Problem to work on >>
Tally the lines of these entries that include "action"; respond with only that tally.

[Extracted records]
================================

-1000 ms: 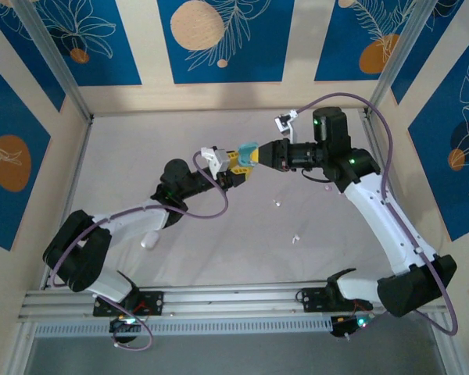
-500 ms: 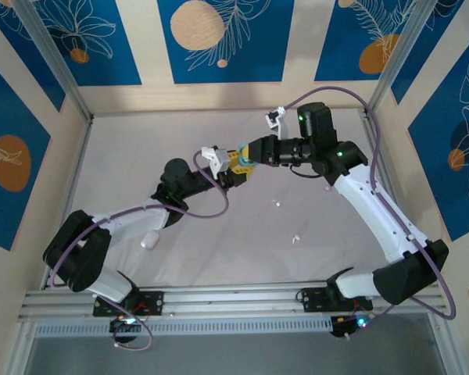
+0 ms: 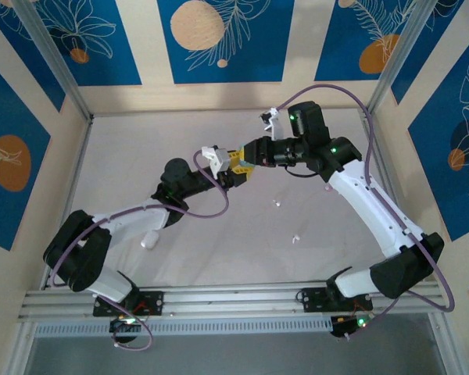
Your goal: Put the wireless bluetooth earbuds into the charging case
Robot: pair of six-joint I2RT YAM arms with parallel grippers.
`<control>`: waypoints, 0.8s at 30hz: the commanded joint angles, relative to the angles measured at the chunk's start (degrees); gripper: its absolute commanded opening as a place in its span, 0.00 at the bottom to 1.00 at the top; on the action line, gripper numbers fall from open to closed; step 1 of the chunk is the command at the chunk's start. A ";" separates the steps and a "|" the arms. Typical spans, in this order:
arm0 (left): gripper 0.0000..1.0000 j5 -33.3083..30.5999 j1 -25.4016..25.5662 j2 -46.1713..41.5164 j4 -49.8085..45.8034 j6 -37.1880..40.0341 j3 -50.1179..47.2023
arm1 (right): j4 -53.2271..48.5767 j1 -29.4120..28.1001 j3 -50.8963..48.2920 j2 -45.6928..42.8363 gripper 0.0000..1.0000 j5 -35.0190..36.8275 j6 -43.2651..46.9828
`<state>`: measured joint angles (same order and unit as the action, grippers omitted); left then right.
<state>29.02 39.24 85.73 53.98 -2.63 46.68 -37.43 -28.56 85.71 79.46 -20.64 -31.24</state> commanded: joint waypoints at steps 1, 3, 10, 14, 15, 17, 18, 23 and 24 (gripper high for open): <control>0.31 -0.06 0.64 -0.22 4.08 -0.42 1.75 | -5.33 -0.73 1.95 0.88 0.21 2.68 1.83; 0.31 0.05 0.62 -0.17 4.14 -0.43 1.93 | -6.46 -0.89 2.34 1.07 0.21 3.89 2.06; 0.31 0.33 0.60 0.04 4.25 -0.50 2.23 | -8.38 -1.53 4.71 2.15 0.22 5.37 2.84; 0.31 0.34 0.59 -0.13 4.38 -0.72 2.27 | -8.92 -1.55 5.46 2.67 0.24 5.77 3.05; 0.31 0.29 0.63 -0.21 4.38 -0.73 2.27 | -9.06 -1.52 5.61 2.77 0.24 5.92 3.12; 0.31 0.33 0.58 -0.22 4.21 -0.71 2.21 | -9.13 -1.59 5.86 2.80 0.25 6.05 3.09; 0.31 0.29 0.61 -0.21 4.12 -0.72 2.19 | -9.09 -1.60 6.03 2.86 0.26 6.14 3.08; 0.31 0.50 0.62 -0.15 4.27 -0.77 2.19 | -9.16 -1.52 6.48 3.06 0.27 6.62 2.75; 0.31 0.55 0.61 -0.13 4.25 -0.80 2.19 | -9.20 -1.61 6.58 3.07 0.28 6.67 2.68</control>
<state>28.64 39.24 85.76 53.95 -2.66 46.68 -44.12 -29.87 90.78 81.47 -15.38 -29.32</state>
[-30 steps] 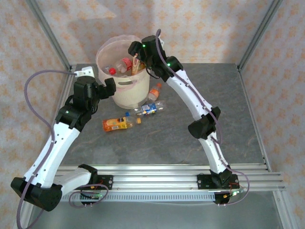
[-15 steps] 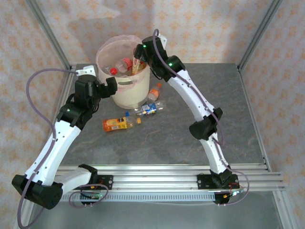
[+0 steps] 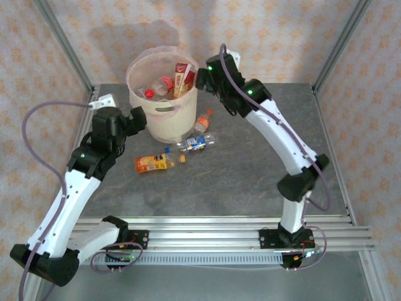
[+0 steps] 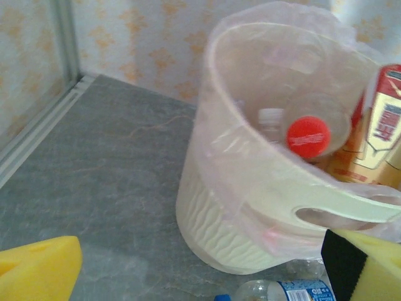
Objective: Put the plastic bottles in the bin
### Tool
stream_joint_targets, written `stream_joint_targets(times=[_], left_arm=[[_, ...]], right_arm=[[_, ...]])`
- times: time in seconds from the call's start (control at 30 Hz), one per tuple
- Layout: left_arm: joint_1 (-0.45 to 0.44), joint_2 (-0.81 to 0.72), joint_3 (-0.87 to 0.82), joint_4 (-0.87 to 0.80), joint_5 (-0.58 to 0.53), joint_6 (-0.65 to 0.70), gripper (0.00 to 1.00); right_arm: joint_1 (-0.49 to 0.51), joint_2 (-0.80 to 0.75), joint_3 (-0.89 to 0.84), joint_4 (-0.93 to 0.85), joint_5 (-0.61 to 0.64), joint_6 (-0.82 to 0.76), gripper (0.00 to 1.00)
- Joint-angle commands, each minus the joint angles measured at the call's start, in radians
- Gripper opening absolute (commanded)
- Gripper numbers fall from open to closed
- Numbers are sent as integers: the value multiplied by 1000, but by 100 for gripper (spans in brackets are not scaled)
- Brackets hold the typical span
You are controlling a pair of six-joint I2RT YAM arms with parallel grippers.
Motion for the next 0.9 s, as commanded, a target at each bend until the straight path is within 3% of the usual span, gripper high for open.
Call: stream_joint_targets(times=[0.0, 0.17, 0.4, 0.87], left_arm=[[-1, -43, -60, -99, -87, -188, 100], [11, -85, -174, -151, -76, -406, 100], [27, -150, -353, -88, 23, -673, 100], [28, -92, -569, 119, 165, -996, 100]], right_arm=[[1, -136, -214, 98, 13, -10, 99], [-8, -281, -452, 108, 9, 10, 99], [-21, -368, -653, 70, 24, 48, 99], [-106, -331, -778, 49, -94, 78, 99]])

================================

Exercise answer >>
2